Requirement:
Repeat the listing exactly. The images do not belong in the copy.

Available data:

^^^^^^^^

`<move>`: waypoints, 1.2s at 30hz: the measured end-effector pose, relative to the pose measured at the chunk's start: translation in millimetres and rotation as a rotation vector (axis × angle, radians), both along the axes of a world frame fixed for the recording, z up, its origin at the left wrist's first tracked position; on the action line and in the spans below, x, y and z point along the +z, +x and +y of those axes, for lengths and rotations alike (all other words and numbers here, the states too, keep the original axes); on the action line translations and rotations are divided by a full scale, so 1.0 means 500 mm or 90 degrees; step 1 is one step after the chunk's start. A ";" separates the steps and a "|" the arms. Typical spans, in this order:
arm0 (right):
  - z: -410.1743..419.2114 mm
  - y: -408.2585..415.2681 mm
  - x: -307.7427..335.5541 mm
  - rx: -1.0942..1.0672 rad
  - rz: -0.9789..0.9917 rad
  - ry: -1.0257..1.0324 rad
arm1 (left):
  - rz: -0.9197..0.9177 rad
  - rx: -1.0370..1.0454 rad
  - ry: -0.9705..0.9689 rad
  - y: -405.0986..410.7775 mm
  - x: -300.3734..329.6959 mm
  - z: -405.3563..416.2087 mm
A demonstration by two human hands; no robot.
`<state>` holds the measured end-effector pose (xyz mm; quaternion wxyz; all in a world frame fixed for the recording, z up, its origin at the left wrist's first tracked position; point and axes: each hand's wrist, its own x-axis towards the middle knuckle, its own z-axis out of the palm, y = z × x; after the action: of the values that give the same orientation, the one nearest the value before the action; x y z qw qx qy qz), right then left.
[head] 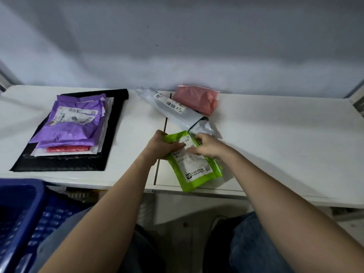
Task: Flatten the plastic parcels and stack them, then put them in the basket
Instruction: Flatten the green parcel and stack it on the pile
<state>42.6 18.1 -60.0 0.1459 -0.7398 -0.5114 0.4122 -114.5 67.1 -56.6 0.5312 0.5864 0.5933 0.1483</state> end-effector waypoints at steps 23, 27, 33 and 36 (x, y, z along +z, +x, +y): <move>-0.050 -0.065 -0.104 0.136 -0.321 0.206 | 0.287 -0.323 0.396 -0.002 -0.118 -0.038; -0.053 -0.069 -0.110 0.139 -0.357 0.223 | 0.298 -0.319 0.407 -0.001 -0.125 -0.039; -0.052 -0.071 -0.120 0.147 -0.392 0.235 | 0.335 -0.302 0.442 0.003 -0.133 -0.041; -0.048 -0.068 -0.121 0.153 -0.383 0.218 | 0.331 -0.306 0.441 0.002 -0.135 -0.037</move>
<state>8.6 -5.7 -120.4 0.0614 -0.7273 -0.6764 0.0986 -113.7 48.4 -123.9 0.1584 0.8664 0.4699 0.0591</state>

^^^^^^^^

Exercise answer:
`<move>`: waypoints, 1.2s at 30hz: the measured end-effector pose, relative to the pose measured at the chunk's start: translation in millimetres and rotation as a rotation vector (axis × angle, radians), both along the axes of a world frame fixed for the recording, z up, its origin at the left wrist's first tracked position; on the action line and in the spans below, x, y and z point along the +z, +x and +y of those axes, for lengths and rotations alike (all other words and numbers here, the states too, keep the original axes); on the action line translations and rotations are divided by a full scale, so 1.0 means 500 mm or 90 degrees; step 1 is one step after the chunk's start. A ";" separates the steps and a "|" the arms. Typical spans, in this order:
arm0 (right):
  - z: -410.1743..419.2114 mm
  - y: -408.2585..415.2681 mm
  - x: -307.7427..335.5541 mm
  - rx: -1.0942..1.0672 rad
  - rz: -0.9789..0.9917 rad
  - ry: -1.0257..1.0324 rad
arm1 (left):
  - rz: -0.9197..0.9177 rad
  - rx: -1.0370..1.0454 rad
  - ry: -0.9705..0.9689 rad
  - y: -405.0986..410.7775 mm
  - x: -300.3734..329.6959 mm
  - z: -405.3563..416.2087 mm
A demonstration by two human hands; no robot.
`<state>` holds the measured end-effector pose (xyz mm; quaternion wxyz; all in a world frame fixed for the recording, z up, its origin at the left wrist's first tracked position; point and axes: each hand's wrist, its own x-axis towards the middle knuckle, its own z-axis out of the palm, y = z × x; after the action: of the values that give the same orientation, the one nearest the value before the action; x y z qw qx qy qz), right then left.
[head] 
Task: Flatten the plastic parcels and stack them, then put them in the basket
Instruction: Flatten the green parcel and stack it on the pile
<state>42.6 18.1 -60.0 0.1459 -0.7398 -0.5114 0.4122 -114.5 67.1 -56.6 0.5312 0.5864 0.5933 0.1483</state> end-effector waypoints at steps 23, 27, 33 and 36 (x, y, z along +z, +x, +y): <move>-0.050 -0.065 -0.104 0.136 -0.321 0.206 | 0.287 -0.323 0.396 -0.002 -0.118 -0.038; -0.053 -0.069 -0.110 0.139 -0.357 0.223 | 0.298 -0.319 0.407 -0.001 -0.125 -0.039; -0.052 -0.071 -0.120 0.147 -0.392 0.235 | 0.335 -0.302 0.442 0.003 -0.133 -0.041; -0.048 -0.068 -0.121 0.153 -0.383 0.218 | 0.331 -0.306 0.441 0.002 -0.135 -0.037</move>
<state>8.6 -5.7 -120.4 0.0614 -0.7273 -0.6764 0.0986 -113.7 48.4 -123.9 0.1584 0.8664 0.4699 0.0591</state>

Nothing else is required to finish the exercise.